8C7-ADCs specifically kill cells expressing ADAM10 with the exposed C domain epitope. (A) Structures of drugs (MMAE, PBD or DXd) and linkers conjugated to 8C7 and control IgG. (B) Cell viability of HEK293 cells expressing an ADAM10 construct lacking the metalloprotease domain (ADAM10D + C), or parental HEK293 cells, after treatment with the indicated doses of 8C7 ADCs or matched control IgG ADCs. Cell viability was tested after 3 days by MTS assay.

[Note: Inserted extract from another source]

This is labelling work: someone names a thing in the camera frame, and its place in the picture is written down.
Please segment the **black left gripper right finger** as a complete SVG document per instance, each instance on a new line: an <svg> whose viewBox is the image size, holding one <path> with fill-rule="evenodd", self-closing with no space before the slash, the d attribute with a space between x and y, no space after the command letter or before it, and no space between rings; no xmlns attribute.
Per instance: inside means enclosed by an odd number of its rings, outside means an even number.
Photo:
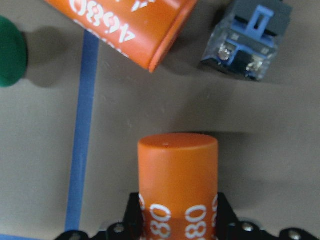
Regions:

Graphs show mean +/− SEM (n ≥ 4).

Figure 5

Treatment with 8C7-PBD inhibits tumour growth in mice. (A) Tumour volumes in mice bearing LIM1215 xenografts (n = 6) treated with 8C7-PBD (0.5 mg/kg), control IgG-PBD (0.5 mg/kg), 8C7 only (10 mg/kg) or vehicle control (PBS) at the indicated times (arrows). (B) Mice bearing U251 glioma xenografts (n = 5) were treated with 8C7-PBD, control IgG-PBD, control IgG (0.3 mg/kg) or 8C7 only (10 mg/kg) and tumour growth was measured. (C,D) LIM1215 tumours recovered from control- and 8C7-PBD-treated mice, and analysed via IHC staining of CD31 (C, brown) and immunofluorescence staining of phospho-Histone H2AX (D, red; nuclei, blue). Insets: secondary antibody-only controls. Representative zoomed images and quantitation of whole tumour sections are shown (scale bars in microns). (E) Tumour lysates were Western blotted for Notch 1, and actin was used as loading control. Graph shows quantitation of Notch1 expression relative to actin. All graphs show mean +/− SEM, * p < 0.05, ** p < 0.01.

Figure 6

Specificity of mAb 8C7 for an active conformer of the metalloprotease ADAM10 lies in its binding to an epitope in the C domain (green), which is obscured by the metalloprotease domain (MP) in the inactive conformer. Furthermore, 8C7 selectively targets ADAM10 in tumours, and shows improved anti-tumour activity when conjugated to cytotoxic payloads (red).